Tuesday, January 26, 2010

On the Waterfront

There's a bench next to a bronze statue between piers 53, which houses the waterfront fire station, and 54, which has an Ivar's restaurant and is the beginning of the touristy part of the waterfront. The bench is a perfectly nice place to sit and see the waterfront. Sometimes I've seen tourists crowding around the bronze statue - a fisherman - taking pictures. But most of the time it's occupied by homeless people. There are lots of little benches and parks that dot the waterfront, and most of them are populated by homeless people. Most of them are by themselves. They sit with their bags of belongings. They don't usually ask for change. If they do, they're more likely to be standing along the concrete barrier that separates the sidewalk from the water, holding a fishing pole with an empty cup at the end or doing something to try to attract the attention of the tourists who stream past.

But the homeless people on the benches just sit there with no intent other than to sit. Usually their bags are arranged carefully around them and they set themselves up in the middle like paupers turned princes reclining on thrones of collected junk and old clothes. Often they sit there with a cigarette in hand, although never a full cigarette. You never see these people pulling a cigarette out of a pack and lighting the virgin end. Their cigarettes are always in some state of consumption, usually showing more filter than white.

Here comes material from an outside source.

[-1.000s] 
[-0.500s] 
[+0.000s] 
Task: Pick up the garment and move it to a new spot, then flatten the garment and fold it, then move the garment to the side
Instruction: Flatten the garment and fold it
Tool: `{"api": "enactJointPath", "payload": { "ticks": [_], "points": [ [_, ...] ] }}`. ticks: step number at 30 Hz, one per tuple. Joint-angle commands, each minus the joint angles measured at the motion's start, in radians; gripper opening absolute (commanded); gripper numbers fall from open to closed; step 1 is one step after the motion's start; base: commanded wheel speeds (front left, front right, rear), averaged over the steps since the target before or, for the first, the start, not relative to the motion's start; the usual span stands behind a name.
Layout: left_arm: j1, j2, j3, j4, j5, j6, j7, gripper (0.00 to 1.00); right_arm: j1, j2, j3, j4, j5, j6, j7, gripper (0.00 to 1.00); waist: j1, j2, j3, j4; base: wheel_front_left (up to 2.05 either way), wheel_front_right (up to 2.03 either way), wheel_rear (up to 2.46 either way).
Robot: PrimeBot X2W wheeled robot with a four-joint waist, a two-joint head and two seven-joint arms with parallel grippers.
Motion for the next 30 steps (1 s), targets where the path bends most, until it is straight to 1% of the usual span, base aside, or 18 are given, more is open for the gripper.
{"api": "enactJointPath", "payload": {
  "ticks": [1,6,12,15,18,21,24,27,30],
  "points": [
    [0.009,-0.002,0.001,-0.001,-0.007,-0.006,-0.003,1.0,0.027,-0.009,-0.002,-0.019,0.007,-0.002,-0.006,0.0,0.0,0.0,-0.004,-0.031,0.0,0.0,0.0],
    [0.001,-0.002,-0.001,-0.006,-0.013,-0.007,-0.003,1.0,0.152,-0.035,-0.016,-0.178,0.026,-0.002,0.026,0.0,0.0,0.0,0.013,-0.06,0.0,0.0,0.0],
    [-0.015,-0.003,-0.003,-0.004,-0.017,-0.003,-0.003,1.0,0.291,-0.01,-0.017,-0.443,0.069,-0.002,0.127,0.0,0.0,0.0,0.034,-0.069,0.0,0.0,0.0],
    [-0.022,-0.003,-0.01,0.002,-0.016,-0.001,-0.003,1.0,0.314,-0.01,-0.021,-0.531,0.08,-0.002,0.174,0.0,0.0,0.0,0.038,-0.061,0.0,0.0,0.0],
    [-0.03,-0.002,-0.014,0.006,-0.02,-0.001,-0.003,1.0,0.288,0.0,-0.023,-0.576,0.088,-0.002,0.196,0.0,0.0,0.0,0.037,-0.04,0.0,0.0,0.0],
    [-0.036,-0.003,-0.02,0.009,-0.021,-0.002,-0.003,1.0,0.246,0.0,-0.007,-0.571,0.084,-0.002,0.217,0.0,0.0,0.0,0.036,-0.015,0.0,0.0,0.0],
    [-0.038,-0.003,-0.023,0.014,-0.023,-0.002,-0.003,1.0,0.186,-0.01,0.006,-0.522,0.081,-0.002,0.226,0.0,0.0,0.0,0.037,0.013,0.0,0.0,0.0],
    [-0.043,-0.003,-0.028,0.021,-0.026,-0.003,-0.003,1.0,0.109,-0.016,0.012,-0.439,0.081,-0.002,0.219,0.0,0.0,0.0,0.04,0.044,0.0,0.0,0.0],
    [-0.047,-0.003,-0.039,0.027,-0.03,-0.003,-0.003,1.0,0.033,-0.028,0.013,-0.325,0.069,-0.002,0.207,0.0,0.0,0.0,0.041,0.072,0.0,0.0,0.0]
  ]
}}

The bench next to the bronze statue is a few feet lower than the statue, but close up next to it, so that whoever's sitting there can nestle themselves, surrounded by their bags, into the crook under the fisherman's arm.

When I walked past there was a woman sitting there, hunched over with her limbs bowed out in front of her, and her stomach sucked back in under her chest, the pit at the source of her outstretched extremities. She held a fat hand rolled cigarette that was burned down to a nub and looked like it was about to fall apart. She brought it up to her lips with a leathery hand. Her mouth was encircled in something brownish yellow, but I couldn't tell what it was. It was on her hands too. It highlighted the creases and wrinkles and the wiry stray hairs around her chapped lips. Her hair looked like it hadn't been washed for a while, and stringy clumps brushed across her forehead. Her eyes laid buried under wrinkled flaps of skin and were a dark gray-brown; whatever was in them was obscured like the bottom of a deep well. (Does this make sense? Do you see what I'm getting at? I think I might need to change this still but it gets the general idea across).

She wasn't asking for money. She had no sign, and didn't say anything to anyone who passed. She just held the cigarette up to her lips and closed her mouth around it, but not all the way. When she inhaled her chest arched back slightly and her stomach came out of its pit. It was like all her internal organs had turned into a big lung, and when she inhaled, the entirety of her torso expanded with the smoke. She made a horrible noise as she did this; a low, deep wheeze with a rattle of phlegm that played itself in reverse as the smoke came out. She didn't look at anyone and the cigarette stayed at her lips or near them. I turned away as I walked past, and as I got further away the noise faded. I looked back again and she was still sitting there with the cigarette against her withered yellow lips, puffing metronomically like an iron lung keeping the burning end alive.